The farmer has 3000 yards of fencing. Find the dimension of the field so that total enclosed area is a maximum. (hint let h be the height and w be the width)

then 3h+2w=3000 You want to maximize the area hw. If you solve for h in terms of w then substitute into the expression hw, you get a quadratic function (you could just as well solve for w in terms of h) Find the maximum of quadratic using one of three techniques)
• Apr 6th 2008, 08:04 PM
gumi
bump
• Apr 6th 2008, 08:06 PM
Mathstud28
You could
either take the derivative then imput the values into $f''(x)$ and see if its negative values so you have maxes...test them in $f(x)$ and see what the absolute max is...or you can graph it and see the absolute max
• Apr 6th 2008, 08:56 PM
TheEmptySet
Quote:

Originally Posted by gumi
A framer wants to enclose a rectangular field by a fence divide it into two smaller rectangular fields by constructing another fence parallel to one side of the field.
The farmer has 3000 yards of fencing. Find the dimension of the field so that total enclosed area is a maximum. (hint let h be the height and w be the width)

then 3h+2w=3000 You want to maximize the area hw. If you solve for h in terms of w then substitute into the expression hw, you get a quadratic function (you could just as well solve for w in terms of h) Find the maximum of quadratic using one of three techniques)

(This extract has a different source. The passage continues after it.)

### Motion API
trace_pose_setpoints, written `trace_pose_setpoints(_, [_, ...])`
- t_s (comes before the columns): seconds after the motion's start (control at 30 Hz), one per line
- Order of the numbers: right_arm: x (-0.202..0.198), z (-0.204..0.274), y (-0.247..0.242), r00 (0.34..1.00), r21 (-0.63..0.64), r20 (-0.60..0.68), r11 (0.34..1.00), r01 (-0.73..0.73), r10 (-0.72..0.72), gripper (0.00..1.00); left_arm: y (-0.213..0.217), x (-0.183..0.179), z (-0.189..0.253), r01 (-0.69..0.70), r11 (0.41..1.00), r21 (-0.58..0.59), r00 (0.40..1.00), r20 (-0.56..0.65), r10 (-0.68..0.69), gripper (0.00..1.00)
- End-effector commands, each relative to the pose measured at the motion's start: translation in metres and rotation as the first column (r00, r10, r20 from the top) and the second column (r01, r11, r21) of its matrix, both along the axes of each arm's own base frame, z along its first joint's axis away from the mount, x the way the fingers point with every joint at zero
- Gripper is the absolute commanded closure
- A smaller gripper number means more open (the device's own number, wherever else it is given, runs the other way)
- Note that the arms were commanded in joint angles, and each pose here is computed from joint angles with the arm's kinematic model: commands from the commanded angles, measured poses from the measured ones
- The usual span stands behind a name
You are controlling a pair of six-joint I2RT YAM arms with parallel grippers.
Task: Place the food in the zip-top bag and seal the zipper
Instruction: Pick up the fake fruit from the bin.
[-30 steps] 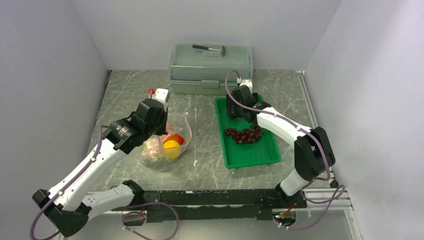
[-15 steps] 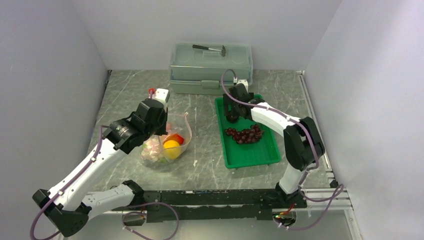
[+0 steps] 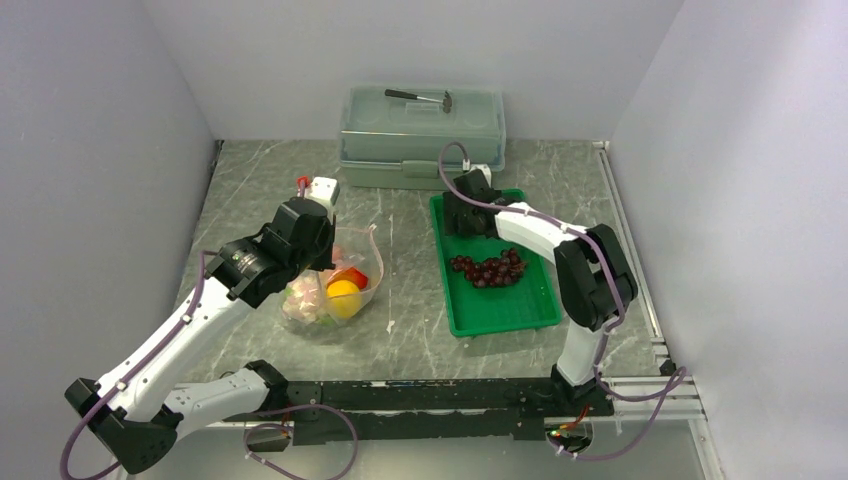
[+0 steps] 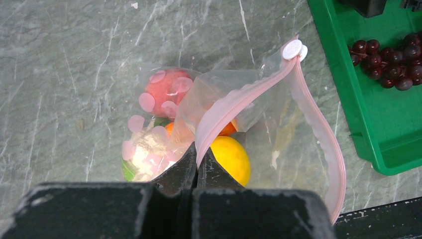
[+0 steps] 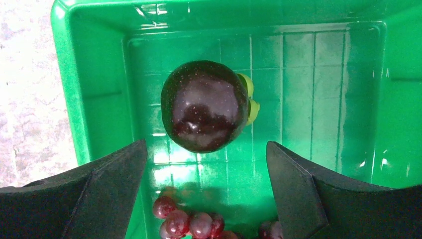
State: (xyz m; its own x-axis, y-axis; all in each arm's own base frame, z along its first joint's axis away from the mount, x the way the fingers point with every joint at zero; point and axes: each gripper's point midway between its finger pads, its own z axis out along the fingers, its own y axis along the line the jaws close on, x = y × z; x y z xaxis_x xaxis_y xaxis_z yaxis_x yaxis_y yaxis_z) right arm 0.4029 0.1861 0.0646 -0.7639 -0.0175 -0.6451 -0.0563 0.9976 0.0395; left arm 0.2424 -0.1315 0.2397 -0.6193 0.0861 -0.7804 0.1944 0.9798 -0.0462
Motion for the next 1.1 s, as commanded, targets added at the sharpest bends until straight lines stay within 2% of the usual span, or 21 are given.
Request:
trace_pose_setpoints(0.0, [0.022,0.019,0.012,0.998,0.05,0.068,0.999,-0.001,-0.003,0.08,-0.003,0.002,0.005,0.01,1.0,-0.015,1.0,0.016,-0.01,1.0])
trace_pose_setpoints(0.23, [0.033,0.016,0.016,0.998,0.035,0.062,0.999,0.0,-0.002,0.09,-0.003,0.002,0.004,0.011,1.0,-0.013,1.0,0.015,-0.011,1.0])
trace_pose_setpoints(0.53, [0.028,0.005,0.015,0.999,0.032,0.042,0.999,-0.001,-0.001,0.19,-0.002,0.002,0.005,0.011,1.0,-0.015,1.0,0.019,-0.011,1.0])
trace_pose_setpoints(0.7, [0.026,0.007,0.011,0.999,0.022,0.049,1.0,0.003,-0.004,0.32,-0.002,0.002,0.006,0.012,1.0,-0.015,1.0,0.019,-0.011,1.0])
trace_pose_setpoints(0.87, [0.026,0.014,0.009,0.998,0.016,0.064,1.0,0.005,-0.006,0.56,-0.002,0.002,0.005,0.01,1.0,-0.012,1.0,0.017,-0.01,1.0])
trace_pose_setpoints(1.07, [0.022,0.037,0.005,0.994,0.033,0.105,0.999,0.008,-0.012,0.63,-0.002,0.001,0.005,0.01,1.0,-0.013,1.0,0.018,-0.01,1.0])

Solving perimeter equation for h we get
$3h+2w=3000 \iff h=\frac{2}{3}(1500-w)$

subbing into the area equation

$A=hw=\frac{2}{3}(1500-w)w=-\frac{2}{3}w^2)+1000w$

So we note that this is a parabola and since they are symmetric about their vertex the max in half way inbetween the w intercepts. The w intercepts are w=0 and w=1500 so the vertex is at w=750.

we could also use the vertex formula

$w=\frac{-b}{2a}=\frac{-1000}{2\cdot \frac{-2}{3}}=\frac{-1000}{-\frac{4}{3}}=\frac{-1000}{1} \cdot \frac{-3}{4}=750$

You could also complete the square if you want.

Good luck.